South Africa’s Covid-19 vaccine plant was tipped to be a major turning point for vaccination numbers across Africa.
But the plant, opened by Aspen Pharmacare, has not received a single order since its opening in November last year and it could be closed down.
Aspen agreed a deal last November to produce and sell Johnson & Johnson vaccines to distribute across Africa.
The production and distribution centre is still the first of its kind in Africa.
The World Health Organization (WHO) labelled it as a “transformative moment” in the drive to balance the inequalities in Africa regarding access to Covid-19 vaccines.
WHO’s latest vaccine figures for Africa showed only a sixth of adults in the whole continent have been vaccinated at the end of March.
Aspen’s agreement to sell their own brand of vaccine, Aspenovax looked to be the solution to increase that figure.
However, there have been no orders for their vaccine.
“There’ve been no orders received for Aspenovax,” Aspen senior director Stavros Nicolaou told Reuters.
“If we don’t get any kind of vaccine orders, then clearly there’ll be very little rationale for retaining the lines that we’re currently using for production.”
The Africa Centres for Disease Control and Prevention’s (Africa CDC) Director John Nkengasong said that countries are not ordering the vaccine because there are free doses available from other countries.
The need for Covid-19 vaccines saw African nations having to buy doses from producers over the past year.
However, as many western nations bought more vaccine doses than required, they have since begun donating excess doses.

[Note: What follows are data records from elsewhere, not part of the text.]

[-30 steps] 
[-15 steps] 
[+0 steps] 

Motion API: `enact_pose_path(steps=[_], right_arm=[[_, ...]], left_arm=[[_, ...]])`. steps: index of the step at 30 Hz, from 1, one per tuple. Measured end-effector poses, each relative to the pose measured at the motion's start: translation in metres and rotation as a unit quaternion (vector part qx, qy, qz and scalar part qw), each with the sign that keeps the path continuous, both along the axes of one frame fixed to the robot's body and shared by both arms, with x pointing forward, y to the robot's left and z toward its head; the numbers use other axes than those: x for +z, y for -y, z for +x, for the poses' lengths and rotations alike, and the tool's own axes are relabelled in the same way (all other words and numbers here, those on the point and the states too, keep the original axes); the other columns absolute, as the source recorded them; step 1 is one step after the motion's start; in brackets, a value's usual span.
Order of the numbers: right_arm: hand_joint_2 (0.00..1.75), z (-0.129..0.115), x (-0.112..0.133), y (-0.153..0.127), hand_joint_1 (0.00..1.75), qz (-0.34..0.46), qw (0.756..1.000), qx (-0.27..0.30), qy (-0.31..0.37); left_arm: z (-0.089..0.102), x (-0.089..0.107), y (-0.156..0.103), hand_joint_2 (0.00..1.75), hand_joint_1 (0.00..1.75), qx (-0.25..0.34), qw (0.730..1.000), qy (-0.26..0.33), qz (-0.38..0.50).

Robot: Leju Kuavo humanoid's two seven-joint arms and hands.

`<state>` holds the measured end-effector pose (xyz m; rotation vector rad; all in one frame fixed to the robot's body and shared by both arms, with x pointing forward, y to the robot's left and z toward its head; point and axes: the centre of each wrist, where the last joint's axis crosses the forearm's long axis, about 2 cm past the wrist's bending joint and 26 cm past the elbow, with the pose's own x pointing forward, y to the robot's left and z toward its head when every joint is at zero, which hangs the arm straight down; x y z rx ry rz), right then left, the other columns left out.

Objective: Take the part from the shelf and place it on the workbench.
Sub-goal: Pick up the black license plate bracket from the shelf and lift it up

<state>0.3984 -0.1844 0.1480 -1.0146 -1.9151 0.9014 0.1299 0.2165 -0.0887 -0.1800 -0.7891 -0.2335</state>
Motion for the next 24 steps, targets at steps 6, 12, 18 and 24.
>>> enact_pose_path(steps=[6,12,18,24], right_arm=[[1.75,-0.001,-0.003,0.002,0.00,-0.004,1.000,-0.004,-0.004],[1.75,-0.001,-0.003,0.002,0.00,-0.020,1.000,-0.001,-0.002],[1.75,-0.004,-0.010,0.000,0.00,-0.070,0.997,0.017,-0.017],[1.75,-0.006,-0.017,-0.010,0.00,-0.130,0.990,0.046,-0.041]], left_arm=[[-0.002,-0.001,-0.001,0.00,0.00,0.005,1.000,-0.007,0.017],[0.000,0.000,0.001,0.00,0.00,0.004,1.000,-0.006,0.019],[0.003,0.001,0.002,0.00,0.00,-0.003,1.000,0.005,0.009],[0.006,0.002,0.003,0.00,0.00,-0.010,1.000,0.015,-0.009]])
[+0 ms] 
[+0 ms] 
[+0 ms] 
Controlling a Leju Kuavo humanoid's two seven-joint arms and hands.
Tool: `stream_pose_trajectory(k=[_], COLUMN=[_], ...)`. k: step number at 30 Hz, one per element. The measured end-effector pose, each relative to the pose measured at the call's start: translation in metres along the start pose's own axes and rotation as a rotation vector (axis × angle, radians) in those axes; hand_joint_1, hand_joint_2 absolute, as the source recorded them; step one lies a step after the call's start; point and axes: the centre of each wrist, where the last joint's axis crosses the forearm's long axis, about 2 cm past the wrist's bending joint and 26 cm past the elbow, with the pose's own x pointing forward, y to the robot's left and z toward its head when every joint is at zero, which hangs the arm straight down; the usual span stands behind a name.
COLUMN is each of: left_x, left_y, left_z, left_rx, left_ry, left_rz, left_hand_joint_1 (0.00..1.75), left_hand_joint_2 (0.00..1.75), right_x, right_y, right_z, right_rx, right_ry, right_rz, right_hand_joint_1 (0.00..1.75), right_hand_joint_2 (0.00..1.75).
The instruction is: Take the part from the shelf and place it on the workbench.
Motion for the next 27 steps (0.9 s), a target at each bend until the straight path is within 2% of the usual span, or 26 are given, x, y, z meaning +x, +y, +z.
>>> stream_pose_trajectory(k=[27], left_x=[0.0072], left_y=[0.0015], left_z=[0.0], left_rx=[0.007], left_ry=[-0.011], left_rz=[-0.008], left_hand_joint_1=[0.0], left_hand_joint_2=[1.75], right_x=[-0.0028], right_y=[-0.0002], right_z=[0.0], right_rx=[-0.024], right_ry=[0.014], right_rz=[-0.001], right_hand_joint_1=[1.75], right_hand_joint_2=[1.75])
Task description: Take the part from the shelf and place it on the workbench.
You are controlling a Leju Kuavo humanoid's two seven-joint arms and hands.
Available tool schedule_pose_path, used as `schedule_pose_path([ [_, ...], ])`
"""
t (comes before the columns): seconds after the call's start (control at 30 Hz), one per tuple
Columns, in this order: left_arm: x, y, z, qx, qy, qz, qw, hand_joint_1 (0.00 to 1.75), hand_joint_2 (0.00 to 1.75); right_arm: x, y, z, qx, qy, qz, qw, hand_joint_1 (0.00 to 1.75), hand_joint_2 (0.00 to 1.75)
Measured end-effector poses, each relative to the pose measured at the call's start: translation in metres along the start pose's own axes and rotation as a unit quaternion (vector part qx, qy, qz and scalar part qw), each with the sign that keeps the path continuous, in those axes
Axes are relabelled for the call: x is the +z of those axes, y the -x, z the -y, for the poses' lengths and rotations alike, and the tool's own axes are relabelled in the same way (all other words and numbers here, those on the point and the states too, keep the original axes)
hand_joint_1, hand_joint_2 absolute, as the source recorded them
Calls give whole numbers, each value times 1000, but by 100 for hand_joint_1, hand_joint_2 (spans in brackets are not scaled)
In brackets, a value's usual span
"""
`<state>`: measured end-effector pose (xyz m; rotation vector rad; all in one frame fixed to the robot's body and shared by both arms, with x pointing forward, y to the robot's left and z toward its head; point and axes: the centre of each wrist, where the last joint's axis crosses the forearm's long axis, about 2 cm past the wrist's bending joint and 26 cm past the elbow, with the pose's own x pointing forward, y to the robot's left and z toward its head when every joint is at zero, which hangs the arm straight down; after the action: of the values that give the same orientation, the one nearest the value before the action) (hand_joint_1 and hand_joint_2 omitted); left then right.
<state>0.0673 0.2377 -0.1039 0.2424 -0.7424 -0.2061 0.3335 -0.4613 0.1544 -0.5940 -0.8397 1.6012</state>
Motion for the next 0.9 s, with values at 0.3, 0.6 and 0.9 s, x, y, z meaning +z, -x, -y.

Nicolaou explained that the plant in the Eastern Cape had the goal of producing other vaccines but thought the initial volume of their own brand of vaccine would establish the operation.
“If you don’t breach this short-term gap with orders, you can’t sustain these capacities on the continent,” he added.
The African Union (AU) has a goal of producing 60% of all vaccines administered in the continent by 2040.
Africa currently only produces 1% of the vaccines they administer.
“If Aspen doesn’t get production, what chance is there for any of the other initiatives?” Nicolaou said in regard to the AU’s goal.